Public Confidence in BOE at Record Low as Inflation Woes Persist

Public confidence in the Bank of England is at an all-time low as officials struggle to get a grip on inflation, a survey found.

(Bloomberg) — Public confidence in the Bank of England is at an all-time low as officials struggle to get a grip on inflation, a survey found. 

Only 21% of people declared themselves satisfied with the performance of the central bank when it comes to controlling prices, the lowest figure in records going back to 1999. Meanwhile, 34% said they were dissatisfied, close to an all-time high.

The findings in an Ipsos poll carried out for the BOE last month pile further pressure on Governor Andrew Bailey and his colleagues as they confront an inflation rate that is over four times the 2% target — even after the most aggressive series of interest-rate increases since the late 1980s.

They will also be taken as an implicit criticism of Prime Minister Rishi Sunak’s government, which is lagging the Labour opposition by double digits in opinion polls ahead of a general election due by January 2025 at the latest. With the BOE expected to keep raising rates through the summer, ministers are facing calls to do more to help people struggling with soaring mortgage payments. 

While inflation is coming down as energy costs subside, it is doing so more slowly than the BOE predicted. Figures next week are forecast to show it remained well above 8% in May. Traders are pricing in the possibility that interest rates hit 6%, the highest in more than two decades.

Consumers still expect inflation to be running above target in five years, Friday’s Inflation Attitudes Survey found. Officials fear that elevated inflation will become embedded if workers build high expectations into wage demands.

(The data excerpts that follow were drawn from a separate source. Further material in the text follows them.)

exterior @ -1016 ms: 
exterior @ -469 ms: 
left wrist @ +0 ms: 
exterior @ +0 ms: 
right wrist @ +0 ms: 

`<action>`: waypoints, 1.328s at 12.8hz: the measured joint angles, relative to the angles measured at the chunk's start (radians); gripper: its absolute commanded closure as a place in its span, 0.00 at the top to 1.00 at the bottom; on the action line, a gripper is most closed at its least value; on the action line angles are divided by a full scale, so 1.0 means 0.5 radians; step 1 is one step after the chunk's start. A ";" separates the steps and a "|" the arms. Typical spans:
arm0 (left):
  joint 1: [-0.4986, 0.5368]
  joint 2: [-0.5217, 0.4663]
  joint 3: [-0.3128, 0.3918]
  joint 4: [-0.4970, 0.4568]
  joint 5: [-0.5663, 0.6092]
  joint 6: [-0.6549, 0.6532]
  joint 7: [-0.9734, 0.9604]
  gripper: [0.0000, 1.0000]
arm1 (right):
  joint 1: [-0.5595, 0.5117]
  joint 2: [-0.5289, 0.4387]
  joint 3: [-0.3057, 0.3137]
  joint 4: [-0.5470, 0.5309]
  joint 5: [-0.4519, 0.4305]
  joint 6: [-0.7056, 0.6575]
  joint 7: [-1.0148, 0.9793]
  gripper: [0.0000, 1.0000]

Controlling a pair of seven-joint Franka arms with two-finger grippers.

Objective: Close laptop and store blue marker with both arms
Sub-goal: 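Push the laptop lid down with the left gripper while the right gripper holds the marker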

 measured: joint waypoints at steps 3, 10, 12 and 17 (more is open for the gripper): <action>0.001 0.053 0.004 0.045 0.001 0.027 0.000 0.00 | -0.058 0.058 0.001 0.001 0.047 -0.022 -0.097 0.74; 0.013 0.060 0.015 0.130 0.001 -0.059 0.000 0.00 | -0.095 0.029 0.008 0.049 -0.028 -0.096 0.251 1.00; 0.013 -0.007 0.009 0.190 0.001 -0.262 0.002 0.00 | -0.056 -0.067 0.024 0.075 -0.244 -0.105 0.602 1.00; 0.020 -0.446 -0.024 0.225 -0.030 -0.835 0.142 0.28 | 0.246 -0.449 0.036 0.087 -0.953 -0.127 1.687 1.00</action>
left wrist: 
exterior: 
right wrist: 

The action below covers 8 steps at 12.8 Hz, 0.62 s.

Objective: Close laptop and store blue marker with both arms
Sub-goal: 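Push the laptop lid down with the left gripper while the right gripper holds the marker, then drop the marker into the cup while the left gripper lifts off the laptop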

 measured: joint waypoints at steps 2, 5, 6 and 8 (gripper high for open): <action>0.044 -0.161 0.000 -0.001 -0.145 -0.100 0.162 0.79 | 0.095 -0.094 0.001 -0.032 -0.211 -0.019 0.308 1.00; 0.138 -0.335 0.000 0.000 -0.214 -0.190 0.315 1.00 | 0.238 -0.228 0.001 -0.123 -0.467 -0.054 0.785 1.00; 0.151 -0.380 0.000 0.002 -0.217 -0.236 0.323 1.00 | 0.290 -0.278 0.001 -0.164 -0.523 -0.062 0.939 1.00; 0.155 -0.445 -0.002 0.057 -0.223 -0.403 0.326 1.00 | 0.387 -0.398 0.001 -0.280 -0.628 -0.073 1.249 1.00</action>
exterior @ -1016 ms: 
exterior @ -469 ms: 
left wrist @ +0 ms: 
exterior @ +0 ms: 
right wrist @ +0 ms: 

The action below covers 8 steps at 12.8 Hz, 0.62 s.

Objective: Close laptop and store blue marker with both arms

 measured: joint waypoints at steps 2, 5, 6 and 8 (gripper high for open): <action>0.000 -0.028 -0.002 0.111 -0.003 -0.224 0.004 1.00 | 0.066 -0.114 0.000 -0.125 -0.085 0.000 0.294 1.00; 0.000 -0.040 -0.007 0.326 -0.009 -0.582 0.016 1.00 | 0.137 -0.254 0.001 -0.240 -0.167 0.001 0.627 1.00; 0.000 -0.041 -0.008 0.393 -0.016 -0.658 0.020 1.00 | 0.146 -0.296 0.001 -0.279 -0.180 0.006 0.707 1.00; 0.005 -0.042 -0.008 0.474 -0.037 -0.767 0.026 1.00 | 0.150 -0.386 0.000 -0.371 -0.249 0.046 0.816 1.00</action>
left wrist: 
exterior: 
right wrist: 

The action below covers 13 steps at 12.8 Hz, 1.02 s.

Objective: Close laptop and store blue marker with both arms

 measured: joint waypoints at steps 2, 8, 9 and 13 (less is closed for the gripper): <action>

The BOE established its quarterly survey shortly after gaining the power to set interest rates in 1997 under Governor Eddie George. Since then, its approval rating has weathered successive challenges, ranging from the first run on a bank since the 19th century in 2007, to the subsequent reduction of rates to record lows that curbed returns for savers.   

Bailey earlier this week agreed to an external review of the BOE’s forecasting process after failing to anticipate the scale of the current inflation shock. 

He has rejected accusations that officials were too relaxed about price pressures when the country was emerging from coronavirus lockdowns, saying much of the inflation surge was caused by external factors partly linked to the war in Ukraine. However, inflation in the UK is higher than in the US and the euro area.